(What you are asked to do):
Images are to be dropped, and the rest of the data reproduced exactly.

(Collected material):
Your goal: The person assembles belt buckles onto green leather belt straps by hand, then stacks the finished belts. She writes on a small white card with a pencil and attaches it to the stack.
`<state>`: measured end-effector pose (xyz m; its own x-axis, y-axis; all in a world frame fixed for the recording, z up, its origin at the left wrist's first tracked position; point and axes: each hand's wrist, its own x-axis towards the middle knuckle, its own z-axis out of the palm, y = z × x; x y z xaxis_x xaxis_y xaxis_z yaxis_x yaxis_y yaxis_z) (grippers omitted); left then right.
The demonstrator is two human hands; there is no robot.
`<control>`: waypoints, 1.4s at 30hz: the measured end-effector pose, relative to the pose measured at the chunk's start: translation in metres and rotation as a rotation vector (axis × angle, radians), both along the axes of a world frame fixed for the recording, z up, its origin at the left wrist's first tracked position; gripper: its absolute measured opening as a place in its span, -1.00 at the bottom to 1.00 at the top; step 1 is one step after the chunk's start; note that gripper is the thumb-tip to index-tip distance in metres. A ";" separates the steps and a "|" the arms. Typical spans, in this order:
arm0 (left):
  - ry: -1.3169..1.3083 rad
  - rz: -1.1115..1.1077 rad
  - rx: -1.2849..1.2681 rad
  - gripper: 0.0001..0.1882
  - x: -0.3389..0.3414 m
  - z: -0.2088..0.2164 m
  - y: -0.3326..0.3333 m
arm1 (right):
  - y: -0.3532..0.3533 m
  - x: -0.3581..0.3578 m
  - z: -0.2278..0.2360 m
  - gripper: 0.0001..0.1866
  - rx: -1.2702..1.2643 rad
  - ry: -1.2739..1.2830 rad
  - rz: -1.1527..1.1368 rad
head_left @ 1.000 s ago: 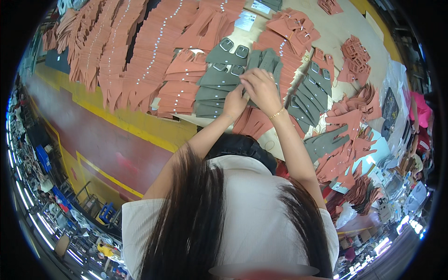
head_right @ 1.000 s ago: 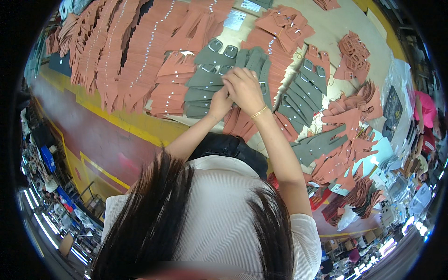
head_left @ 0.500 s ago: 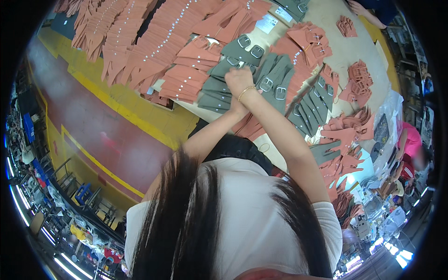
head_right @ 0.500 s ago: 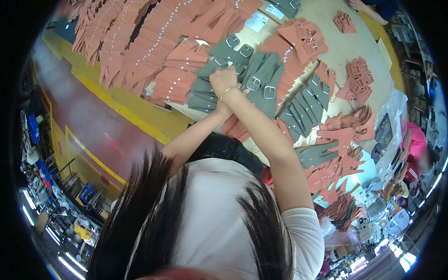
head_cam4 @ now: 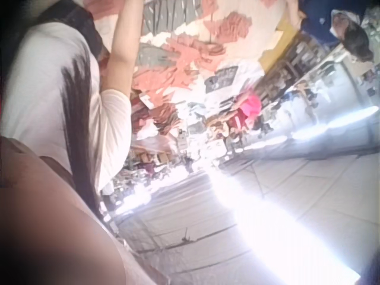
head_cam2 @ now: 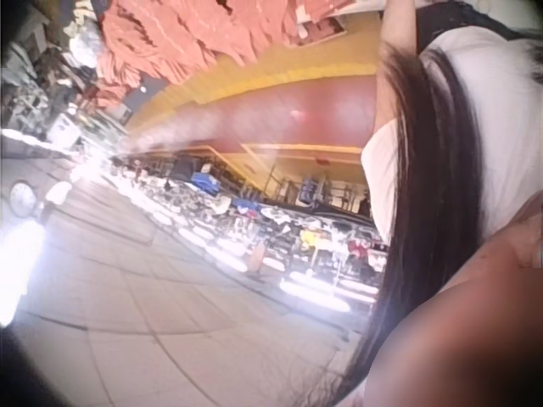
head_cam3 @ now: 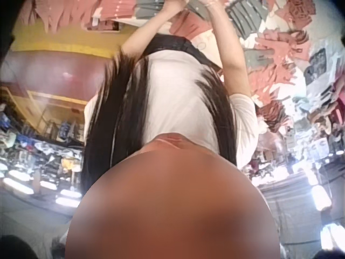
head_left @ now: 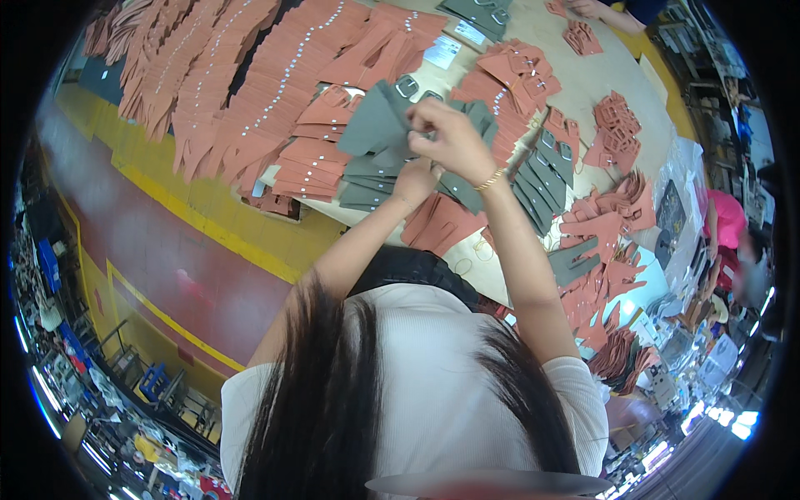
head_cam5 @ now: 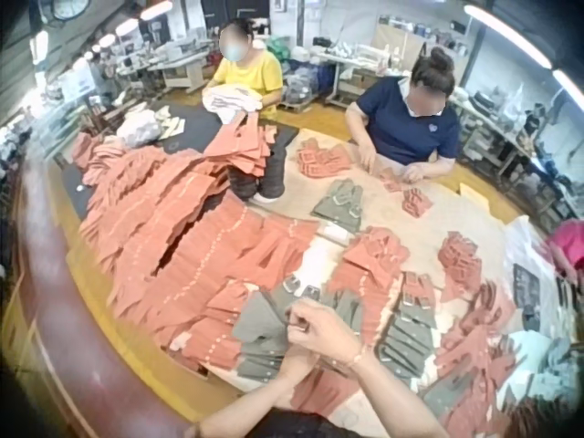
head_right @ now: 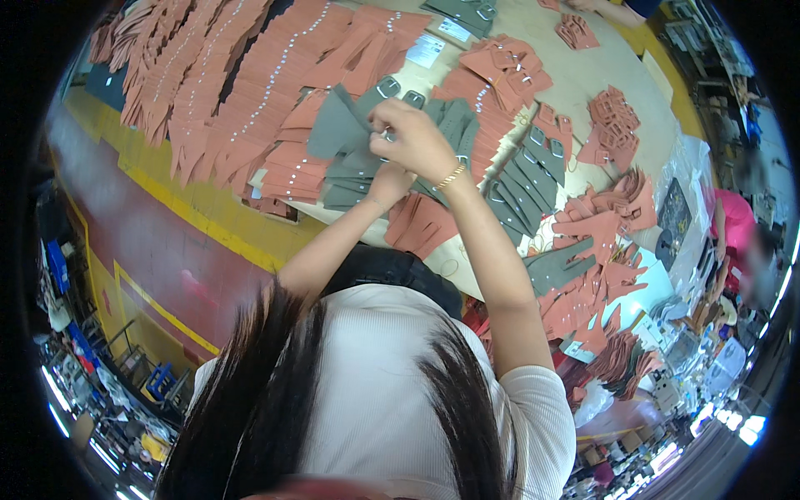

(Exercise answer):
Your goal: The person assembles belt buckles onto green leather belt straps by hand, then stacks the finished belts. She writes on a small white card with a pencil and attaches it to the stack.
`<state>`: measured end-effector pose (xyz m; its own x-axis, y-axis; all in a world frame fixed for the recording, z up, its origin at the left wrist's first tracked position; point and axes: each hand's wrist, its own x-axis towards the middle knuckle, its own z-axis out of the palm, y = z × x; x y z xaxis_x xaxis_y xaxis_z yaxis_x yaxis_y yaxis_z) (grippers omitted); left then right.
The demonstrator is two human hands; there is no robot.
`<control>`: waypoints, 1.4s at 30hz: the measured end-effector pose, relative to the pose measured at the chunk's start: translation in metres and rotation as a rotation vector (axis × angle, radians), both along the axes of a world frame fixed for the recording, z up, its origin at the left wrist's first tracked position; gripper: its absolute measured opening as a place in its span, -1.00 at the bottom to 1.00 at the top; step 1 is one step after the chunk's start; note that gripper is the thumb-tip to index-tip distance in metres. A ";" separates the steps and a "|" the arms. Typical spans, in this order:
arm0 (left):
  - ry: -1.3169..1.3083 rad
  - rz: -1.1115..1.1077 rad
  - rx: -1.2849..1.2681 rad
  - gripper: 0.0001..0.1882
  - x: -0.3389..0.3414 m
  - z: -0.2088..0.2164 m
  - y: -0.3326..0.3333 m
arm1 (right):
  - y: -0.3532..0.3533 m
  - x: -0.3581..0.3578 m
  - z: -0.2278..0.2360 m
  - gripper: 0.0001..0.1866
  - rx: -1.2702..1.2643 rad
  - ry: -1.2739..1.2830 rad
  - rz: -1.1527..1.1368 rad
head_left @ 1.000 s ago: 
head_right @ 1.000 s ago: 
head_left @ 0.500 s ago: 
head_right @ 0.500 s ago: 
head_cam4 @ now: 
head_cam2 @ now: 
head_cam3 @ now: 
head_left @ now: 
head_cam5 @ now: 
head_right @ now: 

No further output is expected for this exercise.